● **TRY IT**
In the data below, one line contains "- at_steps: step" and a later one contains "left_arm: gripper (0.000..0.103". Print both, with every line between them, exactly and alone.

· · · ·

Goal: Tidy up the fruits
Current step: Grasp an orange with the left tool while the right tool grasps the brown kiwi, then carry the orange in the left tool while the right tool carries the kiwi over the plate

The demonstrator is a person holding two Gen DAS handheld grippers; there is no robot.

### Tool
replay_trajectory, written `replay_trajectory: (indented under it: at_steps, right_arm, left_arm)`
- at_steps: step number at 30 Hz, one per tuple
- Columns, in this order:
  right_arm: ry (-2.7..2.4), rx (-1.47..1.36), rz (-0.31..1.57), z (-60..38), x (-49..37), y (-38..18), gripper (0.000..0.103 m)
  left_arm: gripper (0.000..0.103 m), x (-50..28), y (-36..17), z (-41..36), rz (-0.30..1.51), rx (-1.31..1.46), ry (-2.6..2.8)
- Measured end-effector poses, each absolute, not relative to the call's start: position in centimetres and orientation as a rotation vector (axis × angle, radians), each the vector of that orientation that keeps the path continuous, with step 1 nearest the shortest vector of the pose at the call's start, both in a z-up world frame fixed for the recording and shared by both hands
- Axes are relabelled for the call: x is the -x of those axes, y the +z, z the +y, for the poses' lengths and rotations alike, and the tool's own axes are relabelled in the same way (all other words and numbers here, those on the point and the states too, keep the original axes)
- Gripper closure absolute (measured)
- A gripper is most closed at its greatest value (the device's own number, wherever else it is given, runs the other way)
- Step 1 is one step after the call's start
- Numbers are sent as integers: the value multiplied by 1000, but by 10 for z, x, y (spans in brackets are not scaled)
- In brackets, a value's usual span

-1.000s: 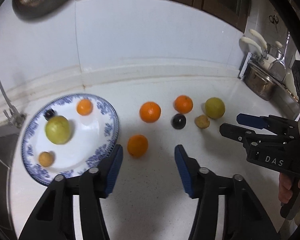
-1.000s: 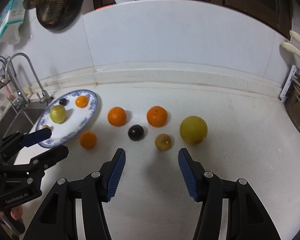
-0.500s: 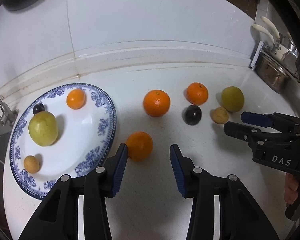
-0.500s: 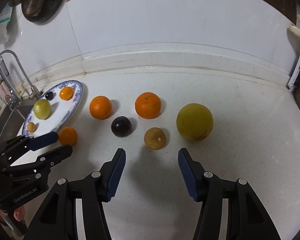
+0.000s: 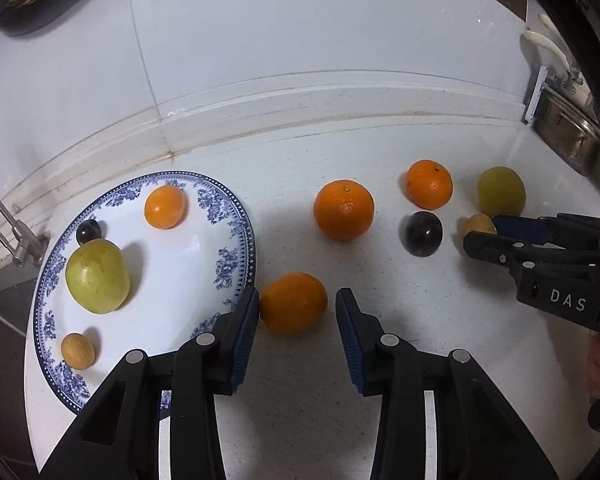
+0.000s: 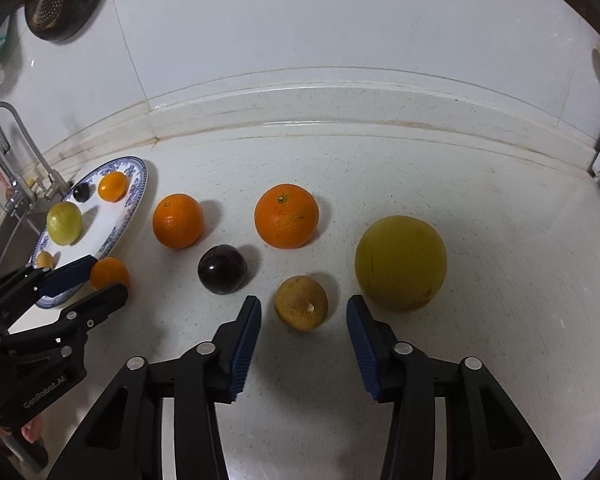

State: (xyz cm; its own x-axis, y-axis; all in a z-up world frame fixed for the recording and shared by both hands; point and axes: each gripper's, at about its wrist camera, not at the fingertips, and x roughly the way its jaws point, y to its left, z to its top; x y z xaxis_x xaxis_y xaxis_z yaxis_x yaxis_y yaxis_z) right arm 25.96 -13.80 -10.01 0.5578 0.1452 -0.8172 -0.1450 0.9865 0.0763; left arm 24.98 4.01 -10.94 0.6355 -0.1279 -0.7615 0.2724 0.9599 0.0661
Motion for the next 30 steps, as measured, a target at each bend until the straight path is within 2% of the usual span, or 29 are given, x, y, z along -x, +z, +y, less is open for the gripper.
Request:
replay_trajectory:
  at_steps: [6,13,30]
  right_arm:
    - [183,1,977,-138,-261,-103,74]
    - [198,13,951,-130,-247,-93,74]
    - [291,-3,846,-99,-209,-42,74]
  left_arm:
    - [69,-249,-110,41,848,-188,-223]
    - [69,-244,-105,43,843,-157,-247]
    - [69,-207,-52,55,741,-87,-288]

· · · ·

● **WRITTEN RESPONSE**
- at_steps: step number at 30 Hz, one per tuple
- Columns, in this order:
  right_arm: ry (-2.7..2.4), rx (-1.47..1.36), rz (-0.31..1.57), z (-60..38), x (-49..37), y (-38..18), gripper (0.000..0.103 m)
  left_arm: gripper (0.000..0.103 m), x (-50..28), y (-36..17), z (-41..36), rz (-0.30..1.51), rx (-1.31..1.46), ry (-2.6..2.8)

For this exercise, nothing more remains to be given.